WORK REQUEST » In the listing below, repeat exactly every line from the first through the line containing "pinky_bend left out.", with nothing else.

BEGIN INPUT RECORDS

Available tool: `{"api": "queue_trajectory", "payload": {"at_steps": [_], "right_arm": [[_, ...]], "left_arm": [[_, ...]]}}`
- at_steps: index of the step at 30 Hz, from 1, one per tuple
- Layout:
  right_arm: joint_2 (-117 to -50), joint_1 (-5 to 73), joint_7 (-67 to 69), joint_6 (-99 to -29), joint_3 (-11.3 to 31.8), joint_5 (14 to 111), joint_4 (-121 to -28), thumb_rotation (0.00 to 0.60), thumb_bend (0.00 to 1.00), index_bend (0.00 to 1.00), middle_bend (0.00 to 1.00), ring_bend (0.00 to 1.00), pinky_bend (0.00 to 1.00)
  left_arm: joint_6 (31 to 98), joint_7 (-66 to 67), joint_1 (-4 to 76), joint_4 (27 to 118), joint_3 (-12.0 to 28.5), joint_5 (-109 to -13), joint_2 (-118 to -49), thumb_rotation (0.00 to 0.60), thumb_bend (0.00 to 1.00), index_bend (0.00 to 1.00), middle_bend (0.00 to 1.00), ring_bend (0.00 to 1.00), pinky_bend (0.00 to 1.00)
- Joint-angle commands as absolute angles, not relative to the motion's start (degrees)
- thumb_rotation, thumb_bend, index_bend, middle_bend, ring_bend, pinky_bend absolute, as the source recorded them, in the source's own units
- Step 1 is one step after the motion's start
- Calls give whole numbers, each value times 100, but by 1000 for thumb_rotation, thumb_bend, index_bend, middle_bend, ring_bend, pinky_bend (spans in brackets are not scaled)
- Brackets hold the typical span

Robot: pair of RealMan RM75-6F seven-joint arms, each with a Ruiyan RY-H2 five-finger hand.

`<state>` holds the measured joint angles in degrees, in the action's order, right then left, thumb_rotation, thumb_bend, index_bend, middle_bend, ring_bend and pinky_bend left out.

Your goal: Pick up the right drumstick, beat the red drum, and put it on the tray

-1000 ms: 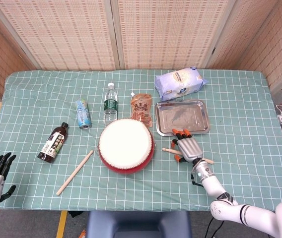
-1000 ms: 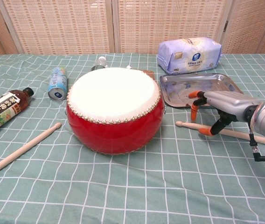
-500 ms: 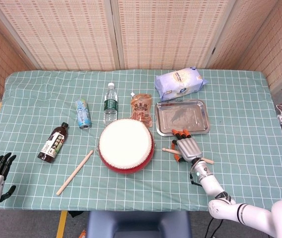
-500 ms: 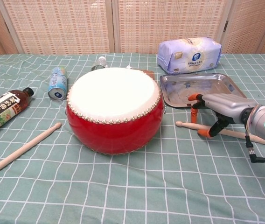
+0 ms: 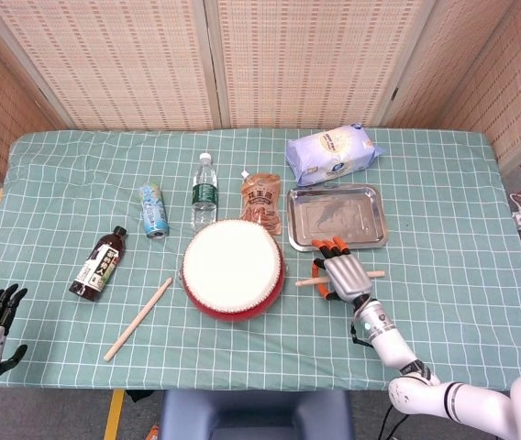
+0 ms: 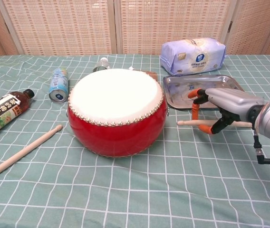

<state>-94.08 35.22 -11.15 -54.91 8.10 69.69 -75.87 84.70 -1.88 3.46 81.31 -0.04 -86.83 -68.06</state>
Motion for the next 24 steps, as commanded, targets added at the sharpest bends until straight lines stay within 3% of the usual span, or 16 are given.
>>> {"api": "queue_trajectory", "payload": {"at_steps": [1,6,11,17,20,24], "right_arm": [[-9027,3307,-531,-5893,819,7354,-8176,600,424,594,100,0,0],[-8548,3039,1052,-6096,878,7688,-8921,600,425,604,134,0,36],[-8300,2944,2825,-6020,874,8011,-9011,600,426,604,166,14,66],[-8369,2993,5178,-5890,827,8446,-8430,600,425,604,202,63,97],[-8425,3076,6479,-5941,670,8883,-8036,600,426,607,222,95,160],[-8558,3200,8048,-6151,482,9302,-7411,600,425,607,230,100,164]], "left_arm": [[8479,-185,339,8138,-3,-8680,-6790,600,225,41,4,0,33],[8486,-158,351,8195,-7,-8722,-6760,600,226,42,4,0,32],[8513,-79,388,8279,14,-8785,-6722,600,225,42,4,0,33],[8499,25,403,8382,3,-8806,-6699,600,225,42,4,0,32],[8491,63,397,8415,3,-8782,-6679,600,225,42,4,0,32],[8504,96,387,8460,3,-8776,-6655,600,225,42,4,0,32]]}}
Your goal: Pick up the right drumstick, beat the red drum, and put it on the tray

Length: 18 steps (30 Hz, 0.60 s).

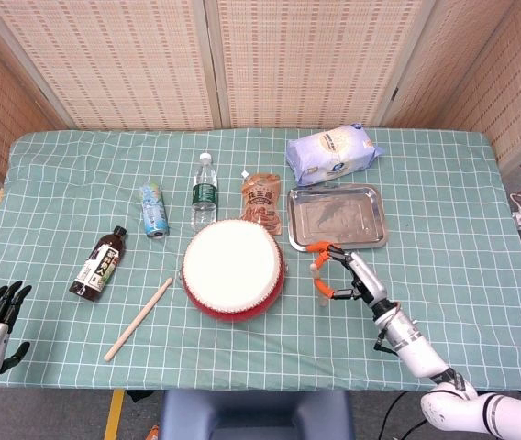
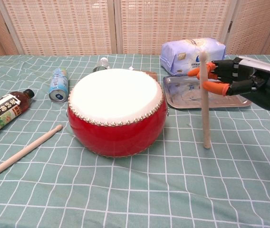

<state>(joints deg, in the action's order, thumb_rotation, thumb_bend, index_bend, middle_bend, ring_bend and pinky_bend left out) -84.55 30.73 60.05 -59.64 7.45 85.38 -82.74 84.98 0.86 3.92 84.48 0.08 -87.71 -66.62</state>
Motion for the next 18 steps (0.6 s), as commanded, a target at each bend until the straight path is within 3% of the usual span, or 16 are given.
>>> {"api": "queue_trajectory", "payload": {"at_steps": [1,6,18], "right_arm": [[-8600,3218,8307,-6211,437,9373,-7270,600,426,607,233,102,164],[-8824,3319,9679,-6482,237,9591,-6568,600,426,607,254,128,164],[-9439,3429,11581,-6832,-47,9630,-5184,600,425,606,282,191,218]], "left_arm": [[8506,103,385,8468,1,-8778,-6652,600,225,42,4,0,32],[8497,136,379,8497,-9,-8772,-6638,600,224,43,4,0,33],[8484,209,399,8577,-16,-8801,-6610,600,225,43,4,0,33]]}}
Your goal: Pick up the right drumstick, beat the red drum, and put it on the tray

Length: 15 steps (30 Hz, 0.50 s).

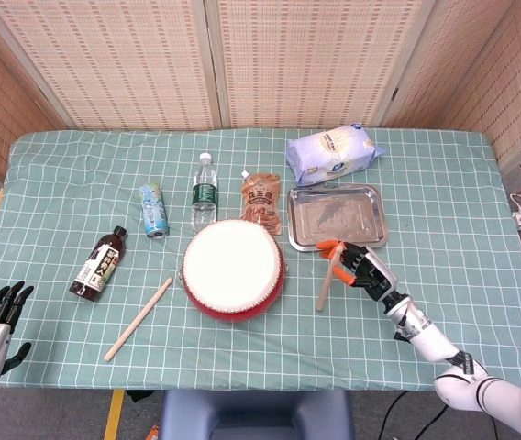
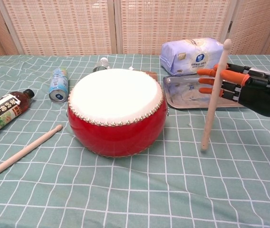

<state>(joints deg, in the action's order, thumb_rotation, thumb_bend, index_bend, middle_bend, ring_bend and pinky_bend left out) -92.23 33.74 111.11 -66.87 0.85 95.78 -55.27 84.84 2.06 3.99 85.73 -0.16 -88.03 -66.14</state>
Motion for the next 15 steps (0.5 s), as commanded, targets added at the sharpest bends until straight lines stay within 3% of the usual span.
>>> {"api": "queue_trajectory", "payload": {"at_steps": [1,11,15], "right_arm": [[-9472,3431,11687,-6863,-68,9637,-5104,600,425,605,285,196,222],[-9782,3441,12304,-7109,-254,9677,-4337,600,424,530,296,210,223],[-9832,3458,12388,-7201,-307,9698,-4196,600,367,511,296,210,223]], "left_arm": [[8484,210,397,8579,-17,-8800,-6609,600,225,43,4,0,33],[8468,218,396,8590,-27,-8795,-6606,600,223,43,4,0,33],[8481,225,395,8599,-21,-8798,-6600,600,224,43,4,0,33]]}}
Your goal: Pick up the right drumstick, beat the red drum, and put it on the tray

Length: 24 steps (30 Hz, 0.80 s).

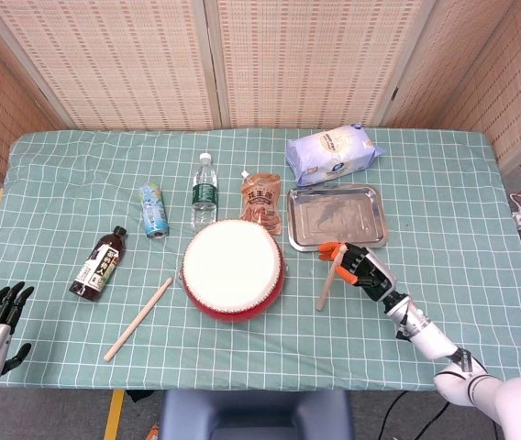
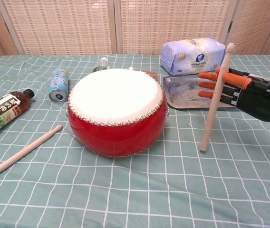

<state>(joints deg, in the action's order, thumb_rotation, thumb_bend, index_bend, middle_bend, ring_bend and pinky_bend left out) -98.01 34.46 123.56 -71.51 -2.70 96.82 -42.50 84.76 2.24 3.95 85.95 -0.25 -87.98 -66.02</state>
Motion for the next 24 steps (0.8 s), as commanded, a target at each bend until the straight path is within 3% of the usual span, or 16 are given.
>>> {"api": "queue_trajectory", "payload": {"at_steps": [1,9,24], "right_arm": [[-9836,3461,12399,-7220,-328,9711,-4177,600,350,508,296,210,223],[-9908,3474,12451,-7316,-429,9729,-4009,600,171,479,297,218,223],[-9846,3541,11679,-7543,-642,9915,-4359,600,156,494,316,263,287]], "left_arm": [[8480,227,394,8600,-21,-8795,-6600,600,224,43,4,0,33],[8452,244,396,8604,-35,-8789,-6602,600,225,43,4,0,32],[8443,234,393,8585,-45,-8788,-6622,600,225,43,4,0,32]]}}
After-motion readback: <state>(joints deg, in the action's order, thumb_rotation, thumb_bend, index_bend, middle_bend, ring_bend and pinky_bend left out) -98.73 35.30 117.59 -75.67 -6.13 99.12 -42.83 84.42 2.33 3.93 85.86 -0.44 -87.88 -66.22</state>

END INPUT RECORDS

ANSWER BOX »
Available tool: `{"api": "queue_trajectory", "payload": {"at_steps": [_], "right_arm": [[_, ...]], "left_arm": [[_, ...]]}}`
- at_steps: index of the step at 30 Hz, from 1, one per tuple
- Layout:
  right_arm: joint_2 (-117 to -50), joint_1 (-5 to 73), joint_7 (-67 to 69), joint_6 (-99 to -29), joint_3 (-11.3 to 31.8), joint_5 (14 to 111), joint_4 (-121 to -28), thumb_rotation (0.00 to 0.60), thumb_bend (0.00 to 1.00), index_bend (0.00 to 1.00), middle_bend (0.00 to 1.00), ring_bend (0.00 to 1.00), pinky_bend (0.00 to 1.00)
  left_arm: joint_6 (31 to 98), joint_7 (-66 to 67), joint_1 (-4 to 76), joint_4 (27 to 118), joint_3 (-12.0 to 28.5), joint_5 (-109 to -13), joint_2 (-118 to -49), thumb_rotation (0.00 to 0.60), thumb_bend (0.00 to 1.00), index_bend (0.00 to 1.00), middle_bend (0.00 to 1.00), ring_bend (0.00 to 1.00), pinky_bend (0.00 to 1.00)
- Joint-angle commands as absolute angles, not relative to the motion's start (degrees)
- thumb_rotation, thumb_bend, index_bend, middle_bend, ring_bend, pinky_bend absolute, as the source recorded them, in the source's own units
- Step 1 is one step after the motion's start
- Calls give whole numbers, each value times 100, but by 1000 for thumb_rotation, thumb_bend, index_bend, middle_bend, ring_bend, pinky_bend (spans in brackets are not scaled)
- Brackets hold the typical span

Robot: pair of RealMan RM75-6F seven-joint arms, each with a Ruiyan RY-H2 five-finger hand.

`<state>` holds the measured joint angles in degrees, in the action's order, right then left, thumb_rotation, thumb_bend, index_bend, middle_bend, ring_bend and pinky_bend left out.

The output has been given in full.